By Richard Thomas
Paddy is another example of a whiskey that is well-known in Ireland, but uncommon just about anywhere else. Just as with Powers, whenever I enter an Irish pub and see a bottle of Paddy Old Irish Whiskey on the shelf, I know I’m in a place that takes its Irishness more seriously than as just a matter of decor and having a Guinness tap.
Paddy Old Irish started life as a generic whiskey from the Cork Distilleries Company, which traces its roots back to 1779. More than a century later, that company hired one Patrick J. O’Flaherty as a traveling salesman, who was so good that his name became synonymous with the wares he peddled. Depending on which version of the story you believe, the distillery either honored their top salesman or bowed to marketing reality by renaming their signature whiskey “Paddy” in 1912.
Being from Cork, Paddy is part of the Catholic wing of the Irish whiskey family, although such distinctions mean little in the modern era of drinks conglomerates. The whiskey business is increasingly both consolidated and international in nature, and at one point, every distillery both the Republic of Ireland and Northern Ireland was owned by the same company, Pernod Ricard.
How Paddy is made makes it distinctive from the mainstream of Irish whiskey.

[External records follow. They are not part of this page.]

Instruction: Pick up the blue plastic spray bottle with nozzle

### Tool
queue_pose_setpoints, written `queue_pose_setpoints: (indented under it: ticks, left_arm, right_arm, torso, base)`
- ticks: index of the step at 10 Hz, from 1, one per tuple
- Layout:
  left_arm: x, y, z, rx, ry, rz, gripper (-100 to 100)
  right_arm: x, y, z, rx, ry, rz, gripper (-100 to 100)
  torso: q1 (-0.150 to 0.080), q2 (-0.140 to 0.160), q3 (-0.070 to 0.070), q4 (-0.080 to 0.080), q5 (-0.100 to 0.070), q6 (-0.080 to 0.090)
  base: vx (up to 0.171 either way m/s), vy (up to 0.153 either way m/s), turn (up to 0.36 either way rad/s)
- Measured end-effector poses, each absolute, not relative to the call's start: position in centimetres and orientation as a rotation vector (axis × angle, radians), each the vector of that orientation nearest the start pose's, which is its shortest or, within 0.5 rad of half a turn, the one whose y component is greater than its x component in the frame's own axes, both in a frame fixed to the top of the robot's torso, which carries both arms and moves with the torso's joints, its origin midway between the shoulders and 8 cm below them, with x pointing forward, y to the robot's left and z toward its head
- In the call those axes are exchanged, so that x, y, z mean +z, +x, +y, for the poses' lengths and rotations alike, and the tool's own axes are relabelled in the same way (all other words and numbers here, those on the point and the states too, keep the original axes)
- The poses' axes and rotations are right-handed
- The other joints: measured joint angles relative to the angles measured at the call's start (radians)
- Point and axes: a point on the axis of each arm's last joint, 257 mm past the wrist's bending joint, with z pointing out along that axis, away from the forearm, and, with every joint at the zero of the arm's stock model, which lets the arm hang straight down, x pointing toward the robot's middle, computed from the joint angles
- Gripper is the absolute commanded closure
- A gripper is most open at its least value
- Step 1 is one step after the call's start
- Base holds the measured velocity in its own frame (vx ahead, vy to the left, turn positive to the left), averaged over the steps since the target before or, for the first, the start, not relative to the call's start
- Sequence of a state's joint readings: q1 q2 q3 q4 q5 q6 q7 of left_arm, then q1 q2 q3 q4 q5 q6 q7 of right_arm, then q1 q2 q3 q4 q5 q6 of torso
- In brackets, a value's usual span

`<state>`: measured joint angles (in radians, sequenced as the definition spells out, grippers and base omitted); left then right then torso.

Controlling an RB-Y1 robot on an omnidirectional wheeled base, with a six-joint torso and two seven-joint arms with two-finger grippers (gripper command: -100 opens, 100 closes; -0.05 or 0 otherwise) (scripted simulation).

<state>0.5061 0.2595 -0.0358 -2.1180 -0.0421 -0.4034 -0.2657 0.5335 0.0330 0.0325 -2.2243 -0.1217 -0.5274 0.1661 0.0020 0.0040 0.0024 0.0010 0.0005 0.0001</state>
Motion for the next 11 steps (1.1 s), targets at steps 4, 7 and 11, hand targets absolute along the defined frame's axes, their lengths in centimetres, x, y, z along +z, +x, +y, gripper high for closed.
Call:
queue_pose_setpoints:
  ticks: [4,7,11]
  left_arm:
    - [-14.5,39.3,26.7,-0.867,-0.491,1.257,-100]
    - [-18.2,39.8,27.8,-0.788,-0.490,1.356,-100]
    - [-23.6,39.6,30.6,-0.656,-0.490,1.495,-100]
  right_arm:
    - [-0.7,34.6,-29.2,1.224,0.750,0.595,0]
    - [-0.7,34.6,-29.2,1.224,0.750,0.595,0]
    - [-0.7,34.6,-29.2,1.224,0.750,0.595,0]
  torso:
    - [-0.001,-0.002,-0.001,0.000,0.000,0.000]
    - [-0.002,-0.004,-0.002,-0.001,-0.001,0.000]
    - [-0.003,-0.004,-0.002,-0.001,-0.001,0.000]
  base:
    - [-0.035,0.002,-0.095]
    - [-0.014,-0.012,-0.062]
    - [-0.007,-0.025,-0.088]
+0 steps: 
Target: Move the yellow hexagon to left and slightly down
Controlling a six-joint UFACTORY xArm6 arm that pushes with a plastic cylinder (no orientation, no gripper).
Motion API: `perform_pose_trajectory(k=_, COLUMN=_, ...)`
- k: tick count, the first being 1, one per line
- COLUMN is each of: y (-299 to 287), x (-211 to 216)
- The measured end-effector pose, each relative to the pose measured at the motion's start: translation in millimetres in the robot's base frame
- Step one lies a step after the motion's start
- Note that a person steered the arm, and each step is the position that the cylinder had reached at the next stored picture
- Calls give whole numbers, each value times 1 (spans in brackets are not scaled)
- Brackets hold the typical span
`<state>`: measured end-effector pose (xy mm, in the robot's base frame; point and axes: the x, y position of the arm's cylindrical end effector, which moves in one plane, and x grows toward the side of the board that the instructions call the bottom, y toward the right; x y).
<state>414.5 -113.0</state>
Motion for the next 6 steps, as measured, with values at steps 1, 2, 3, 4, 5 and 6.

While Paddy is triple distilled just like all other Hibernian whiskey, Paddy’s blend uses an unusually high proportion of malt whiskey. Irish whiskey-makers favor an emphasis on pot still whiskey, and only a few examples of mostly-malt or all-malt Irish whiskeys are on the market today.
I’ve always felt that Paddy’s bottling makes the whiskey look like a cheaper product than it actually is, because the labeling style is outmoded without looking old fashioned. Don’t let that deceive you, however, since Paddy Old Irish Whiskey is thoroughly middle of the road stuff. The whiskey has a pale straw-gold coloring, and is bottled at 40 % alcohol. The whiskey is aged for up to seven years, although it comes with no aging statement.
By Irish whiskey standards, Paddy has a light and smooth character. The whiskey is very easy going, and while a whiskey aficionado might find it unsophisticated, its simple virtues make it very approachable for casual drinkers and enjoyable for just about anyone. The nose is grainy in a honey-nut style, and has an oily, aromatic quality that make this aspect of the whiskey just about the heaviest thing about it. On the palate, it is a mellow, soft whiskey, distinctively malty and with hints of toffee and vanilla. The finish continues that flavor, running to soft and sweet before ending on a decidedly woody, dry note.
Paddy Old Irish did not enter regular distribution in the United States until 2012, so it is still a relatively rare bird there. Even so, it is very reasonably priced, so expect it to cost between $25 and $32 a bottle. That price tag is actually (and surprisingly) somewhat cheaper than what it costs in Europe, after you convert the currency. In the UK, Paddy goes for about £20, and on the Continent about 24 or 25 euros is the norm.